Del 3 de mayo en adelante se sumaron empleados de cines, vendedoras del mercado, ingenieros y técnicos del Servicio Cooperativo Interamericano de Salubridad Pública, dentistas, abogados, jueces de paz, farmacéuticos, empleados bancarios, oficinistas de las empresas ferroviarias, de la compañía de alumbrado eléctrico, de Mejoramiento Social, de las cooperativas de crédito y cientos de empleados de gobierno.
El 5 de mayo, 60 doctores dejaron sus puestos en las instituciones públicas y cerraron sus clínicas privadas, y el departamento de sanidad fue la primera oficina gubernamental en declararse en huelga, al igual que los despachadores de trenes, estudiantes santanecos y migueleños y médicos santanecos.
Esa tarde, el presidente de la Asamblea Nacional y casi todo el Gabinete aconsejó a Martínez renunciar, pero se negó.
Y en la noche, mientras acusaba al paro cívico de ser una táctica nazi para infundir pánico, se dictaminó el Comité de Reconstrucción Nacional formado por un representante del gremio estudiantil, otro del médico, otro de los empleados del comercio, un abogado del Banco Hipotecario y un general de las Fuerzas Armadas.
El 6 de mayo el comité envió un manifiesto a la embajada estadounidense que subrayó que la resistencia pasiva continuaría hasta la renuncia del tirano, garantizando no represalias para él y sus partidarios pero instándole a abandonar el país.
Ese día se fueron a la huelga los empleados del Viceministerio de Fomento, empleados municipales y personal de varios ministerios, incluida la cancillería, y unos grupos no identificados en Sonsonate y Ahuachapán.

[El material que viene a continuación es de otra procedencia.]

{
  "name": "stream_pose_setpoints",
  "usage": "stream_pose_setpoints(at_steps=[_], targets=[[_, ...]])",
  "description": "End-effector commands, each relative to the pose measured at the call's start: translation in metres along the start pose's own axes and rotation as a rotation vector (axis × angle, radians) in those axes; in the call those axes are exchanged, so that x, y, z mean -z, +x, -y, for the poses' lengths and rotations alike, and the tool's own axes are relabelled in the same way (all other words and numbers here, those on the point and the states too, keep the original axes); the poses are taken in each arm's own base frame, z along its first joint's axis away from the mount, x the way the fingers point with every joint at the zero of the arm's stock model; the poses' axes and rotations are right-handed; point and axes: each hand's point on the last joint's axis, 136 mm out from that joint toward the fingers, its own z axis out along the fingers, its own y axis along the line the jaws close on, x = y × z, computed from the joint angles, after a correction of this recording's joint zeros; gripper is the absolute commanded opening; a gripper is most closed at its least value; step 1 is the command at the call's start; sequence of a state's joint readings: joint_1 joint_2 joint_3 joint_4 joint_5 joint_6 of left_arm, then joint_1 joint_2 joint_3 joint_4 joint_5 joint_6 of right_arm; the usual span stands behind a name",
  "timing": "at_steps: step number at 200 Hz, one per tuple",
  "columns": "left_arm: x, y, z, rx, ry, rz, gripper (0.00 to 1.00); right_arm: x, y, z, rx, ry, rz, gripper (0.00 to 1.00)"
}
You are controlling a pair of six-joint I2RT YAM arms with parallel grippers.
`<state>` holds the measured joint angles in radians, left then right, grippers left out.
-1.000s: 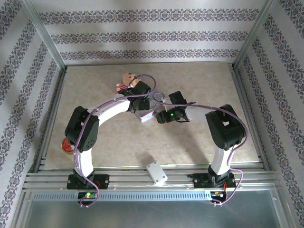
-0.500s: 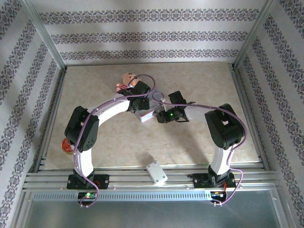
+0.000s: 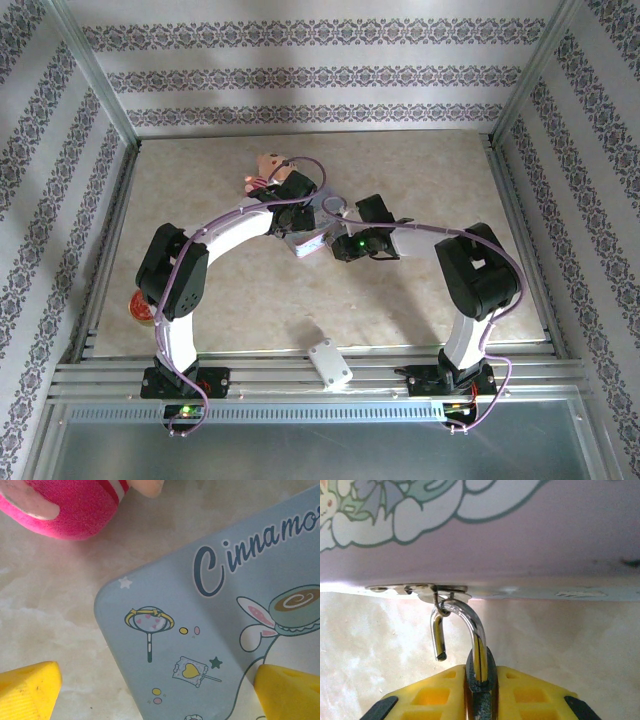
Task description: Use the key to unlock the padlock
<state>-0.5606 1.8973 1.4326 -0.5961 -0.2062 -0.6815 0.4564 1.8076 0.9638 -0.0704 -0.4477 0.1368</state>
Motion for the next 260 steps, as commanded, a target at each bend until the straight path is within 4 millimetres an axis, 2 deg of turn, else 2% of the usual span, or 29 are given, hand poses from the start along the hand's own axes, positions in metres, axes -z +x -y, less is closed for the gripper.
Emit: stream_pose_setpoints(at_steps=[1, 60, 112, 141, 188, 260], targets=[[-0.018, 0.022, -0.026, -0.006, -0.094, -0.078, 0.99, 0.007, -0.006, -0.013, -0.01, -0.038, 0.042, 0.17], [-0.019, 0.023, -0.028, 0.002, -0.099, -0.079, 0.99, 0.006, -0.004, -0.014, -0.046, -0.056, 0.056, 0.12], [-0.021, 0.028, -0.034, 0.027, -0.126, -0.089, 0.99, 0.005, -0.004, -0.01, -0.11, -0.042, 0.074, 0.0], [-0.021, 0.03, -0.04, 0.04, -0.153, -0.089, 0.99, 0.006, -0.006, -0.006, -0.192, -0.026, 0.105, 0.0], [-0.025, 0.037, -0.046, 0.06, -0.173, -0.101, 0.99, 0.009, -0.013, -0.013, -0.303, -0.093, 0.187, 0.0], [-0.026, 0.037, -0.045, 0.062, -0.159, -0.104, 0.95, 0.01, -0.019, -0.015, -0.335, -0.108, 0.224, 0.0]])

Los empleados municipales de Santa Ana se unieron el 7 de mayo, y al día siguiente, la mayoría de empresas en el departamento cerraron, al igual que todos los bancos en San Miguel. Los profesores de San Vicente se sumaron a la huelga ese día.
El 8 de mayo, en el Palacio Nacional, cinco empleados de la Corte de Cuentas renunciaron y los demás abandonaron sus oficinas; poco después todo el personal salió del edificio.
Los buses desaparecieron de las calles y un ferrocarril suspendió el servicio, tal como había hecho otro dos días antes. El Salvador productivo se esfumó, dejando al dictador, ahora sí, solo con su consciencia.
El 8 de mayo, en radio nacional, Martínez soltó su primera frase: “No creo en la historia”, y aludió a su retirada indirectamente: “Mañana ha de resolverse el problema del depósito de la Presidencia y ha de resolverse de conformidad con el concepto constitucional”.
Resignado, agradeció a amigos y enemigos, alegó no tener resentimientos ni odios con nadie y se despidió: “Os digo pues, adiós”. El 11 de mayo salió a Guatemala.
Los relatos del paro cívico dejan entrever que las sentencias a muerte y los fusilados del 2 de abril fueron el clamor principal de muchos huelguistas, aunque otros estaban motivados por la amenaza a la vida inminente de Arturo Romero, líder civil de la lucha antimartinista.
La historia apunta, según Parkman, a que la huelga nunca estuvo organizada de antemano, sino que surgió primero como huelga estudiantil y se propagó casi en efecto dominó a las demás esferas de la sociedad.
El fin del martinato representó una esperanza de transición democrática, encaminada al respeto a los derechos humanos y las libertades civiles, pero solo fue la antesala de otro periodo sombrío de dictaduras militares perpetuadas hasta 1979.